■ **DATA RECORDS**:
____________________

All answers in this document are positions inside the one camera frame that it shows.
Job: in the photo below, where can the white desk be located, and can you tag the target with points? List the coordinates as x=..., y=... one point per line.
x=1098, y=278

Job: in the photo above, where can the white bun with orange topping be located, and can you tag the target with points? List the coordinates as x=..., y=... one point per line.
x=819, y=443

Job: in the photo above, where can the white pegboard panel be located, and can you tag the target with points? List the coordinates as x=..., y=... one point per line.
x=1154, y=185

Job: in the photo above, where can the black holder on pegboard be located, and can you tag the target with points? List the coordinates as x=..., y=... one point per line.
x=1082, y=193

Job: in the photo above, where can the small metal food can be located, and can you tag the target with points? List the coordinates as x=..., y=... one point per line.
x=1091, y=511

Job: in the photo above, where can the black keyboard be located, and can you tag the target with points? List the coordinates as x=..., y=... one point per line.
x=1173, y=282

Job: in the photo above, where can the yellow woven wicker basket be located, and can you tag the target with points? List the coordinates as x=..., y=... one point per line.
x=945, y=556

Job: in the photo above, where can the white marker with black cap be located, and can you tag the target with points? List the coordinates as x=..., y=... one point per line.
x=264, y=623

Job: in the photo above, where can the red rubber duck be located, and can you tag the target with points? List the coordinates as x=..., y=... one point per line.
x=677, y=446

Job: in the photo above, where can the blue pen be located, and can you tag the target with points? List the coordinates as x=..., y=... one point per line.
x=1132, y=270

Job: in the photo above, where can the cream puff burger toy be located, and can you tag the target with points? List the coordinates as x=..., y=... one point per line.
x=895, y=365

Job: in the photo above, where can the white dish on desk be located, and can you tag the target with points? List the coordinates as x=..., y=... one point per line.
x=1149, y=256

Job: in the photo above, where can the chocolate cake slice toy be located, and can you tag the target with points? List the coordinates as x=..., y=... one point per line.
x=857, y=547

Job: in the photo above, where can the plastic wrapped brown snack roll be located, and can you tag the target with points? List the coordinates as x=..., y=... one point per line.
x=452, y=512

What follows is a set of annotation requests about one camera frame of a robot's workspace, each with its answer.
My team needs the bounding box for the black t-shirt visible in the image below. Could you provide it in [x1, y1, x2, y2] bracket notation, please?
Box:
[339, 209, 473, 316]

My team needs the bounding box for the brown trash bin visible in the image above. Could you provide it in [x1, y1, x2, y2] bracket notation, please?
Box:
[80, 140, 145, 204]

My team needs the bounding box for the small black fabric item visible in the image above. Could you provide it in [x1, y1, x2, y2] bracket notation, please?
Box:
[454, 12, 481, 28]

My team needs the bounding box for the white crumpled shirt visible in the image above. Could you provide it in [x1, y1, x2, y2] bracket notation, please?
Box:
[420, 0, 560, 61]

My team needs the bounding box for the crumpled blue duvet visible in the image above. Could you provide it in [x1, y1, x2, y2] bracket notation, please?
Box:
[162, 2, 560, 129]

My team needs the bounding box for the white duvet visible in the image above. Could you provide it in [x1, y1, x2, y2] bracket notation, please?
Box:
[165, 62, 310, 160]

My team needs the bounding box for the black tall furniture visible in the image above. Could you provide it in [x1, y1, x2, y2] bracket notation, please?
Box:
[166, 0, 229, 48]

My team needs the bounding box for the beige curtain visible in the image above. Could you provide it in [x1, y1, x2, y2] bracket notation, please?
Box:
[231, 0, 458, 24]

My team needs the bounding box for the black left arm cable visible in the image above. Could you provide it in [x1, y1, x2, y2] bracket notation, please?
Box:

____________________

■ **ABOUT THIS TASK**: Print all of the entries exactly as they appear.

■ **EXERCISE RESULT**:
All answers in this document are positions inside the one camera frame that it shows.
Job: in the photo below, where can the white desk be located, and can you tag the target with points? List the coordinates as x=..., y=... one point per line.
x=1098, y=278

Job: in the photo above, where can the white bun with orange topping be located, and can you tag the target with points? List the coordinates as x=..., y=... one point per line.
x=819, y=443

Job: in the photo above, where can the white pegboard panel be located, and can you tag the target with points? List the coordinates as x=..., y=... one point per line.
x=1154, y=185

Job: in the photo above, where can the black holder on pegboard be located, and can you tag the target with points? List the coordinates as x=..., y=... one point per line.
x=1082, y=193

Job: in the photo above, where can the small metal food can be located, and can you tag the target with points? List the coordinates as x=..., y=... one point per line.
x=1091, y=511

Job: in the photo above, where can the black keyboard be located, and can you tag the target with points? List the coordinates as x=..., y=... one point per line.
x=1173, y=282

Job: in the photo above, where can the yellow woven wicker basket be located, and can you tag the target with points? List the coordinates as x=..., y=... one point per line.
x=945, y=556

Job: in the photo above, where can the white marker with black cap be located, and can you tag the target with points? List the coordinates as x=..., y=... one point per line.
x=264, y=623

Job: in the photo above, where can the red rubber duck be located, and can you tag the target with points? List the coordinates as x=..., y=... one point per line.
x=677, y=446

Job: in the photo above, where can the blue pen be located, and can you tag the target with points? List the coordinates as x=..., y=... one point per line.
x=1132, y=270

Job: in the photo above, where can the cream puff burger toy be located, and can you tag the target with points? List the coordinates as x=..., y=... one point per line.
x=895, y=365

Job: in the photo above, where can the white dish on desk be located, and can you tag the target with points? List the coordinates as x=..., y=... one point per line.
x=1149, y=256

Job: in the photo above, where can the chocolate cake slice toy be located, and can you tag the target with points? List the coordinates as x=..., y=... one point per line.
x=857, y=547

Job: in the photo above, where can the plastic wrapped brown snack roll be located, and can you tag the target with points? List the coordinates as x=..., y=... one point per line.
x=452, y=512

What follows is a set of annotation requests about one camera frame of a robot's workspace, each with its answer.
My team needs the bounding box for the black t-shirt visible in the image below. Could you provide it in [x1, y1, x2, y2] bracket notation, please?
Box:
[339, 209, 473, 316]

My team needs the bounding box for the brown trash bin visible in the image above. Could you provide it in [x1, y1, x2, y2] bracket notation, please?
Box:
[80, 140, 145, 204]

My team needs the bounding box for the small black fabric item visible in the image above. Could you provide it in [x1, y1, x2, y2] bracket notation, please?
Box:
[454, 12, 481, 28]

My team needs the bounding box for the white crumpled shirt visible in the image above. Could you provide it in [x1, y1, x2, y2] bracket notation, please?
Box:
[420, 0, 560, 61]

My team needs the bounding box for the crumpled blue duvet visible in the image above. Could you provide it in [x1, y1, x2, y2] bracket notation, please?
Box:
[162, 2, 560, 129]

My team needs the bounding box for the white duvet visible in the image above. Could you provide it in [x1, y1, x2, y2] bracket notation, please?
Box:
[165, 62, 310, 160]

My team needs the bounding box for the black tall furniture visible in the image above. Could you provide it in [x1, y1, x2, y2] bracket notation, please?
Box:
[166, 0, 229, 48]

My team needs the bounding box for the beige curtain visible in the image above. Could you provide it in [x1, y1, x2, y2] bracket notation, please?
Box:
[231, 0, 458, 24]

My team needs the bounding box for the black left arm cable visible in the image above. Could you provide it in [x1, y1, x2, y2] bracket notation, please?
Box:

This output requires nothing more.